Isaac Fula Siaka v County Government of Kakamega, County Director of Survey & Kenya Rural Roads Authority [2019] KEELC 3691 (KLR)
Full Case Text
REPUBLIC OF KENYA
IN THE ENVIRONMENT AND LAND COURT AT KAKAMEGA
ELC CASE NO. 9 OF 2015
ISAAC FULA SIAKA...................................................PETITIONER/RESPONDENT
VERSUS
COUNTY GOVERNMENT OF KAKAMEGA
COUNTY DIRECTOR OF SURVEY
THE KENYA RURAL ROADS AUTHORITY....3RD RESPONDENT/APPLICANT
RULING
The application is dated 1st November 2018 and is brought under Section 80 of the Civil Procedure Act Cap 21 of the Laws of Kenya and Order 45, Rule 1 of the Civil Procedure Rules, 2010 seeking the following orders;
1. This application be certified urgent and be heard ex parte in the first instance.

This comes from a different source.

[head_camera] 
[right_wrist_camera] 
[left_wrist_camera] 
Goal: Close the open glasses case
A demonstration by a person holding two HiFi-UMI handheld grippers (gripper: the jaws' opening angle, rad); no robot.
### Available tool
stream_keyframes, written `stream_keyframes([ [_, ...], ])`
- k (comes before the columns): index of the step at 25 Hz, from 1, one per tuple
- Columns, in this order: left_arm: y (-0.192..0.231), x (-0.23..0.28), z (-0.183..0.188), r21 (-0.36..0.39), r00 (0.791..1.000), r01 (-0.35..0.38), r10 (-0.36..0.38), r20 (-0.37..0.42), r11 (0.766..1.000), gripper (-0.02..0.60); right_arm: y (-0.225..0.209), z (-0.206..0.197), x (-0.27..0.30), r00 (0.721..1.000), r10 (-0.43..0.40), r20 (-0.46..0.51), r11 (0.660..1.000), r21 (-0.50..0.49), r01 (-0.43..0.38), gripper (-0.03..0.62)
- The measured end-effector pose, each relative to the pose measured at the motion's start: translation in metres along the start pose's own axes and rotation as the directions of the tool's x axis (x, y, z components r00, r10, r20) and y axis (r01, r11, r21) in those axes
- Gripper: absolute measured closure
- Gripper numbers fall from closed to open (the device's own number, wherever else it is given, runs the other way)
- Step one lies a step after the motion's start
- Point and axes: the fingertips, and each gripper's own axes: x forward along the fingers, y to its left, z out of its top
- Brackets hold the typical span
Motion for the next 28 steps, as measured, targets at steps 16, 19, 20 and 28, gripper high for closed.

2. This honourable court be pleases to review, vary and/or set aside that part of its judgment and orders made herein on 18th September, 2018 and all consequential processes arising therefrom which held that the 3rd respondent/applicant constructed the alleged access road on the suit property title No. NORTH KABRAS/LWANDETI/1652 which violated the petitioner’s rights as alleged in the petitioner’s petition and ordered payment of costs of the petition to the petitioner by the 3rd respondent/applicant.
3. The execution of the judgment and orders made in the absence of the 3rd respondent/applicant on the 18th September, 2018 and all consequential processes arising therefrom be stayed, suspended and/or lifted pending the hearing and determination of this application.
4. Pursuant to order 45 Rule 5 of the civil Procedure rules this honourable court be pleased to re-hear the petition herein and/or make such orders as to the re-hearing of the petition as the honourable court deems fit and just.
5. Costs of this application be provided for.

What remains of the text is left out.